▸ **Your goal**:
Your answer must be the full listing, reproduced exactly, minus any pictures.
*** Exercise data ***
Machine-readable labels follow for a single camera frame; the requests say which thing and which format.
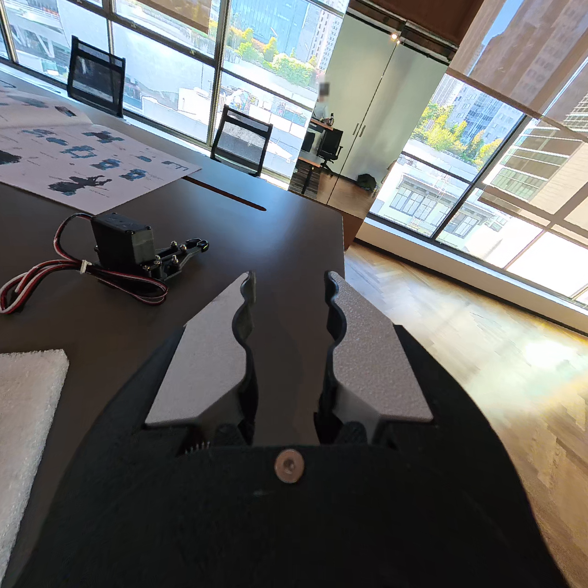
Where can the black mesh office chair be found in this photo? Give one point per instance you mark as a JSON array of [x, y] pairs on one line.
[[241, 138], [96, 76]]

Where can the window with roller blinds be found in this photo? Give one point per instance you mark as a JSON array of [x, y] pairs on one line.
[[505, 160]]

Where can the white foam square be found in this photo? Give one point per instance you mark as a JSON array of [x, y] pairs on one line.
[[23, 413]]

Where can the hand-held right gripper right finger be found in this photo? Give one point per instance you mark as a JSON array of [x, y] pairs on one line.
[[376, 372]]

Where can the small wood-edged table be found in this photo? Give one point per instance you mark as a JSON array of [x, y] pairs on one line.
[[307, 158]]

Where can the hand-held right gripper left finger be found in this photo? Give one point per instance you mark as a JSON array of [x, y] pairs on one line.
[[202, 372]]

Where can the black backpack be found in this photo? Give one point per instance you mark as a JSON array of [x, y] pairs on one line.
[[367, 181]]

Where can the dark desk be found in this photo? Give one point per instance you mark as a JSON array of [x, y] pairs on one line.
[[275, 239]]

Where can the open instruction booklet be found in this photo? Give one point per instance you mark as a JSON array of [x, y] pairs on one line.
[[69, 156]]

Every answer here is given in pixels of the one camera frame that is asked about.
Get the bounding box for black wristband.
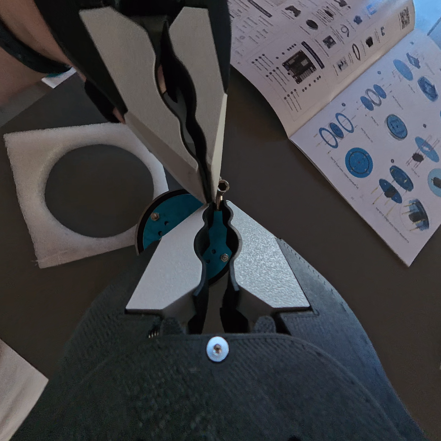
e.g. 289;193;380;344
0;21;72;77

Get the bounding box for small metal socket wrench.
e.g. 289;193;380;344
214;179;231;211

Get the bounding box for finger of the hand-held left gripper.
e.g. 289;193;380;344
79;6;212;204
161;8;229;203

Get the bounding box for round blue base plate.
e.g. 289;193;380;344
135;189;242;287

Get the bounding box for open instruction booklet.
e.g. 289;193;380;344
227;0;441;267

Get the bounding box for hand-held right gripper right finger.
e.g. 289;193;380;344
220;201;309;334

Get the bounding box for white foam packing piece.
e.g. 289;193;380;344
3;122;170;269

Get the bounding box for dark grey desk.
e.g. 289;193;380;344
0;0;441;441

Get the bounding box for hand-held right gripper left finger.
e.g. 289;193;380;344
126;203;210;334

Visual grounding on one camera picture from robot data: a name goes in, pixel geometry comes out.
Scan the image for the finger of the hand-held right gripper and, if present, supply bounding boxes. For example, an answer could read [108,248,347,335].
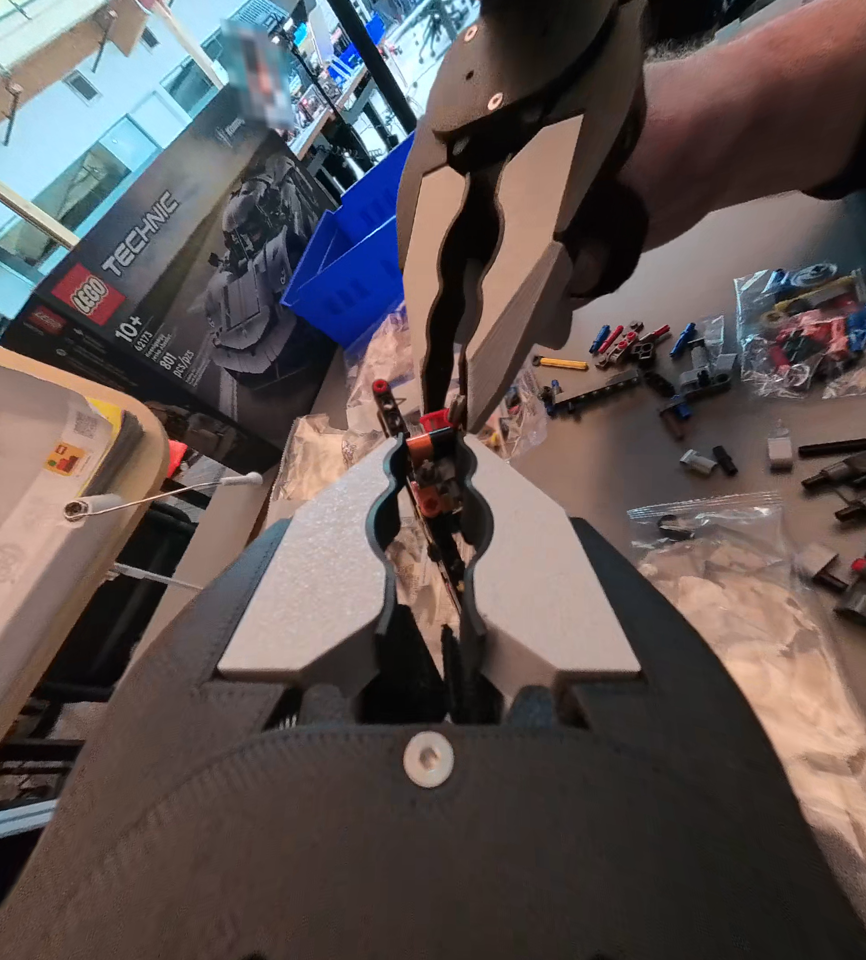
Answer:
[403,161,480,412]
[461,111,589,434]

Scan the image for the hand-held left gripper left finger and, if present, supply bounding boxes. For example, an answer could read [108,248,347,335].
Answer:
[217,433,450,723]

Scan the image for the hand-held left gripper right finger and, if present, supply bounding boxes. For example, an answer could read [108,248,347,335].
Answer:
[442,435,644,723]

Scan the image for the multicolour lego assembly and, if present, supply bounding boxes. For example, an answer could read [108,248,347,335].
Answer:
[371,378,480,601]

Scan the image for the dark grey lego beam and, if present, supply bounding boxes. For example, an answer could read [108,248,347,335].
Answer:
[544,369,644,419]

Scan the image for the small clear bag of lego parts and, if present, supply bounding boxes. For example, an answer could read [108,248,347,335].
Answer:
[733,262,866,400]

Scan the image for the scattered loose lego pieces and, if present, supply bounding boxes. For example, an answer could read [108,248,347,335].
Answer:
[493,321,866,648]

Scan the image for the person's right hand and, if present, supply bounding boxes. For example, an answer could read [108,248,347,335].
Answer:
[570,41,780,299]

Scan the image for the blue plastic bin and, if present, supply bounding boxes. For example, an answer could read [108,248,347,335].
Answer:
[280,131,416,351]

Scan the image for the flat empty clear bag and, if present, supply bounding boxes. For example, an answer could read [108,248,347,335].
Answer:
[626,489,866,946]

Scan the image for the black box with grey figure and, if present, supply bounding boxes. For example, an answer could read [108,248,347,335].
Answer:
[0,131,345,475]

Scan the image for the open instruction booklet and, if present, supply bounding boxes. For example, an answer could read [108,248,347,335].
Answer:
[0,330,173,815]

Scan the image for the black window frame post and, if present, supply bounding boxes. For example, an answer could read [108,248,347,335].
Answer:
[324,0,420,135]
*** End of Exercise data ***
▸ **Answer**:
Machine-readable labels follow for a single camera frame; the requests say which thing and which format.
Where can the black mesh office chair be found in this photo? Give one point per instance you mark as a JSON array of [x, y] pairs on one line.
[[241, 138], [96, 76]]

Where can the window with roller blinds be found in this photo? Give one point per instance you mark as a JSON array of [x, y] pairs on one line.
[[505, 160]]

Where can the white foam square be found in this photo? Give one point per instance you mark as a JSON array of [x, y] pairs on one line.
[[23, 413]]

Where can the hand-held right gripper right finger be found in this photo? Give one point per instance you mark as a JSON array of [x, y] pairs on one line.
[[376, 372]]

Where can the small wood-edged table be found in this photo? Give one point per instance you mark as a JSON array of [x, y] pairs on one line.
[[307, 158]]

Where can the hand-held right gripper left finger be found in this photo? Give one point per instance you mark as a JSON array of [x, y] pairs on one line.
[[202, 372]]

Where can the black backpack be found in this photo? Give one point per instance you mark as a JSON array of [x, y] pairs on one line.
[[367, 181]]

Where can the dark desk be found in this photo? Give one point per instance you mark as a JSON array of [x, y] pairs on one line.
[[275, 239]]

Where can the open instruction booklet be found in this photo? Give one point per instance you mark as a JSON array of [x, y] pairs on one line.
[[69, 156]]

Every answer here is given in pixels of the one camera frame that is asked about.
Get the bounding box for black wristband.
e.g. 289;193;380;344
0;21;72;77

Get the bounding box for small metal socket wrench.
e.g. 289;193;380;344
214;179;231;211

Get the bounding box for finger of the hand-held left gripper.
e.g. 289;193;380;344
79;6;212;204
161;8;229;203

Get the bounding box for round blue base plate.
e.g. 289;193;380;344
135;189;242;287

Get the bounding box for open instruction booklet.
e.g. 289;193;380;344
227;0;441;267

Get the bounding box for hand-held right gripper right finger.
e.g. 289;193;380;344
220;201;309;334

Get the bounding box for white foam packing piece.
e.g. 289;193;380;344
3;122;170;269

Get the bounding box for dark grey desk.
e.g. 289;193;380;344
0;0;441;441

Get the bounding box for hand-held right gripper left finger.
e.g. 289;193;380;344
126;203;210;334

Visual grounding on one camera picture from robot data: a name goes in, pixel geometry comes out.
Scan the image for the finger of the hand-held right gripper and, if present, supply bounding boxes. For example, an answer could read [108,248,347,335].
Answer:
[403,161,480,412]
[461,111,589,434]

Scan the image for the hand-held left gripper left finger and, if present, supply bounding boxes. For example, an answer could read [108,248,347,335].
Answer:
[217,433,450,723]

Scan the image for the hand-held left gripper right finger and, if present, supply bounding boxes. For example, an answer could read [108,248,347,335].
Answer:
[442,435,644,723]

Scan the image for the multicolour lego assembly and, if present, supply bounding boxes. For example, an answer could read [108,248,347,335].
Answer:
[371,378,480,601]

Scan the image for the dark grey lego beam and, if present, supply bounding boxes. For example, an answer could read [108,248,347,335].
Answer:
[544,369,644,419]

Scan the image for the small clear bag of lego parts and, if present, supply bounding boxes. For example, an answer could read [108,248,347,335].
Answer:
[733,262,866,400]

Scan the image for the scattered loose lego pieces and, if present, supply bounding boxes. For example, an answer could read [108,248,347,335].
Answer:
[493,321,866,648]

Scan the image for the person's right hand and, if present, supply bounding boxes. For example, an answer could read [108,248,347,335].
Answer:
[570,41,780,299]

Scan the image for the blue plastic bin and, if present, supply bounding boxes. For example, an answer could read [108,248,347,335].
Answer:
[280,131,416,351]

Scan the image for the flat empty clear bag and, if present, supply bounding boxes. For example, an answer could read [108,248,347,335].
Answer:
[626,489,866,946]

Scan the image for the black box with grey figure and, if present, supply bounding boxes. For example, an answer could read [108,248,347,335].
Answer:
[0,131,345,475]

Scan the image for the open instruction booklet and, if present, supply bounding boxes. For example, an answer could read [108,248,347,335].
Answer:
[0,330,173,815]

Scan the image for the black window frame post and, if present, supply bounding boxes. For example, an answer could read [108,248,347,335].
Answer:
[324,0,420,135]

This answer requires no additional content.